YOUR GOAL. Wherever "target" appears in the records below, copy the line that holds it.

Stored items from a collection
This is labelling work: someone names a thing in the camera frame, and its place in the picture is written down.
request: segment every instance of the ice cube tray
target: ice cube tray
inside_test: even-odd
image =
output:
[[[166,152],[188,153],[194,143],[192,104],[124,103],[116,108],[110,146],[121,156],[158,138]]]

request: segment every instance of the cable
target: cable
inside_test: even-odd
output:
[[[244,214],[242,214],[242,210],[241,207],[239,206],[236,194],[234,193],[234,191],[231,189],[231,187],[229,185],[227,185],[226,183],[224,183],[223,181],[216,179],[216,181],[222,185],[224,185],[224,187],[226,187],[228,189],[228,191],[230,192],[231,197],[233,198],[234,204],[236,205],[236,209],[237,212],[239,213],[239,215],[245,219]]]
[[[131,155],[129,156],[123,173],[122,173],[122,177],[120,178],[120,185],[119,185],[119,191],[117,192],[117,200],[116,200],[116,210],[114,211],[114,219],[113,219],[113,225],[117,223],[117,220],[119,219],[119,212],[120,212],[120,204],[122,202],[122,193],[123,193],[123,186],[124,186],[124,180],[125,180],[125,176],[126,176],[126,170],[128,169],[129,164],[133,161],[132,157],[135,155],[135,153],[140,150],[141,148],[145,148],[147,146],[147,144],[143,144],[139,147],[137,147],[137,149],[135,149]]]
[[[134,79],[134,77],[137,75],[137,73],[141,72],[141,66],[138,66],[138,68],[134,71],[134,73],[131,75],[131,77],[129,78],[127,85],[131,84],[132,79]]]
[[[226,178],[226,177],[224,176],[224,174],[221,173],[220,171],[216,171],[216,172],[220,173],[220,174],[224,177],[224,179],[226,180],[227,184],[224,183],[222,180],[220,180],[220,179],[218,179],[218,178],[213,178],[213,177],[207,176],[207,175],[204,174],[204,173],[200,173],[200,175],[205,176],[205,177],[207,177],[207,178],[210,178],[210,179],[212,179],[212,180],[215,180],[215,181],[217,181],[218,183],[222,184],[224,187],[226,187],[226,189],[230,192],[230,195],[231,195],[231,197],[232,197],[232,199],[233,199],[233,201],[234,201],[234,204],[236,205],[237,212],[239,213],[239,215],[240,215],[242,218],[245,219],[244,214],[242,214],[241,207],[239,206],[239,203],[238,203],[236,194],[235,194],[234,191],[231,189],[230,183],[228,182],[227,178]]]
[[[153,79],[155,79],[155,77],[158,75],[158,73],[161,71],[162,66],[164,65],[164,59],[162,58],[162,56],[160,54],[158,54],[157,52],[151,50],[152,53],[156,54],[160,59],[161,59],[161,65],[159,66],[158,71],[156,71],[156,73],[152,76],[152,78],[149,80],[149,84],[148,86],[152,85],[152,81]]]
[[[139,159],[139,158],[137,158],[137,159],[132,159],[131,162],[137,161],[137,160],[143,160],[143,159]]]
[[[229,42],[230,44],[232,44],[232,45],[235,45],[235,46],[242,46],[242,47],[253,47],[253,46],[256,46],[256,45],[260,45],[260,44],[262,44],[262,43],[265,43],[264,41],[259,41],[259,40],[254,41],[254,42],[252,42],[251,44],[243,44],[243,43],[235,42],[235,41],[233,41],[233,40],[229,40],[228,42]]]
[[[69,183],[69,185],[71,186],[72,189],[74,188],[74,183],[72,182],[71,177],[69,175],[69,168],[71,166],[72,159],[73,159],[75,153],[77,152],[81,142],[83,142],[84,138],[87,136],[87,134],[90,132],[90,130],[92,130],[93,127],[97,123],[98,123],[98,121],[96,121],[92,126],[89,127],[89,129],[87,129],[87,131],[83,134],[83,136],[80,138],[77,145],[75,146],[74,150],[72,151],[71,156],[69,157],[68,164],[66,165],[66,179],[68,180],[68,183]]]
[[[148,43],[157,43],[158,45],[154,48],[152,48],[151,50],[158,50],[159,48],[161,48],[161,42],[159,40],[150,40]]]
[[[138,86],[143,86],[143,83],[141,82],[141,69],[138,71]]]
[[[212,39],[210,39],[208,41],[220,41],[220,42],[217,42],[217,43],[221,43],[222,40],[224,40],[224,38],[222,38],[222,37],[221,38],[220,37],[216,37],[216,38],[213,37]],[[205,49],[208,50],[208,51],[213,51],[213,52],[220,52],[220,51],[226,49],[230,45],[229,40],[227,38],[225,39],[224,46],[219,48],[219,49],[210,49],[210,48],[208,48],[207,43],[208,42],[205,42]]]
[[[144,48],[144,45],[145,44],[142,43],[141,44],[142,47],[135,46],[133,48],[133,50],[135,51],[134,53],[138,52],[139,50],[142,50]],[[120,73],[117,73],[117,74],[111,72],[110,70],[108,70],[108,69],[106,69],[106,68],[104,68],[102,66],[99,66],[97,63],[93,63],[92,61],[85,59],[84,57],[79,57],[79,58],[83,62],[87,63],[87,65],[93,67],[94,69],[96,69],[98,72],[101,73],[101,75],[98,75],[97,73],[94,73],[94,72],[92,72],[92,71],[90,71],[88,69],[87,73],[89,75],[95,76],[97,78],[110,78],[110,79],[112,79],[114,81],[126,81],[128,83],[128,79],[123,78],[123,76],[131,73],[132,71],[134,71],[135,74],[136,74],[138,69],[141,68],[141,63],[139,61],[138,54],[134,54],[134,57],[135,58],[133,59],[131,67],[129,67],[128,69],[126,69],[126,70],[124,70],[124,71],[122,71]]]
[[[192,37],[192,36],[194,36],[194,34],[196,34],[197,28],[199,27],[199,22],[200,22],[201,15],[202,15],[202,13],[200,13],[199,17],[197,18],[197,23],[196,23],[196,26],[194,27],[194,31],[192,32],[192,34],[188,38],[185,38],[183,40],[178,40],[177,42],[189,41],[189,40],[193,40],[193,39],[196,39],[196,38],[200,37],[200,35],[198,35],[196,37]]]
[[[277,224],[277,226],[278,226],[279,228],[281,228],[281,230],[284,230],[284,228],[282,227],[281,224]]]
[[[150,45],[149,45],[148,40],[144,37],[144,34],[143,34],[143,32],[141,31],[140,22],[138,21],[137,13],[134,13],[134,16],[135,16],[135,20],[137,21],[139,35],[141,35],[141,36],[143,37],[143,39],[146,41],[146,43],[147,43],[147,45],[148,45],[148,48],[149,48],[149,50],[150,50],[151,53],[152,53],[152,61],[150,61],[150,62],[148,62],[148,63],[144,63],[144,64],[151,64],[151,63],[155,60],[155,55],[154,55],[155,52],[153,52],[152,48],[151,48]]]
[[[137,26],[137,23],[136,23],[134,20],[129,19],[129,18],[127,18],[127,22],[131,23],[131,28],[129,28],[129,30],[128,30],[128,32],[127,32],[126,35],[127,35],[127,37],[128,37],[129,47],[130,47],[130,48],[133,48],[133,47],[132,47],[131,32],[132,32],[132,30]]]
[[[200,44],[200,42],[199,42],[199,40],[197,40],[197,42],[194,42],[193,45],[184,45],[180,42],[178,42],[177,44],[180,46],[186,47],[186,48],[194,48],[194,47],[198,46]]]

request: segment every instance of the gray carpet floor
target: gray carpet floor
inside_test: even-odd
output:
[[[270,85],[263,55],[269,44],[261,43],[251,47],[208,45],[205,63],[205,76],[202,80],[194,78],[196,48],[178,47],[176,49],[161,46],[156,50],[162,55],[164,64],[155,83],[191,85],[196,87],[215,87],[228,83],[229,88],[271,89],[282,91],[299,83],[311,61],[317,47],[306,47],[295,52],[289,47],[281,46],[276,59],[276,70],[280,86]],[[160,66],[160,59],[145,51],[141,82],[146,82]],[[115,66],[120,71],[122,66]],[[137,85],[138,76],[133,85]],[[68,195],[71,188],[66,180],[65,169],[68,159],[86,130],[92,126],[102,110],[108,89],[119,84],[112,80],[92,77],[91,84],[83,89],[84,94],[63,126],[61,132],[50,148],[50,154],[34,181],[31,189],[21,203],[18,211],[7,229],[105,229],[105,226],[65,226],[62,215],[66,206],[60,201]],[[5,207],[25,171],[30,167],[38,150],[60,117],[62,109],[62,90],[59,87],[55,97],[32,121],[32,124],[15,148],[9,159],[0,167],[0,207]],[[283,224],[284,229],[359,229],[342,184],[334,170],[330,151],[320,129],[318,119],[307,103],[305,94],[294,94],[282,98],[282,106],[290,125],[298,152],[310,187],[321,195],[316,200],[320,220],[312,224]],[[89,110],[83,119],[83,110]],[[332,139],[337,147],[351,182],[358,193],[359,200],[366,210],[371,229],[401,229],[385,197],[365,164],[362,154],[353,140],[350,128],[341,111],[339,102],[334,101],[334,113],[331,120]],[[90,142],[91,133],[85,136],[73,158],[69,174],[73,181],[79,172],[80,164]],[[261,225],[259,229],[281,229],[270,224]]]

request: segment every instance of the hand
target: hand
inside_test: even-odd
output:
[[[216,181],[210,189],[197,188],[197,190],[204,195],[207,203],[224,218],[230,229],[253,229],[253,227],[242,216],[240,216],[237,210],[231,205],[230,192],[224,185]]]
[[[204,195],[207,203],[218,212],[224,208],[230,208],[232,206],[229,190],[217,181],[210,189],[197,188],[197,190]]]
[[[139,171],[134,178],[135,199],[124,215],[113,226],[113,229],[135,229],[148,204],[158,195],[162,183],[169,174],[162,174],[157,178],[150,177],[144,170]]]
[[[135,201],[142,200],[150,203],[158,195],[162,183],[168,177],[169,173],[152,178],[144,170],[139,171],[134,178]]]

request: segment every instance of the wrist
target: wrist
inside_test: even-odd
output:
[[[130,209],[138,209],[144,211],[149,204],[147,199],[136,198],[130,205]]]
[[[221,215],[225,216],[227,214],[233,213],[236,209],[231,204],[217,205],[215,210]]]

SOLUTION TO THIS EXERCISE.
target: ice cube tray
target: cable
target: gray carpet floor
target: hand
target: wrist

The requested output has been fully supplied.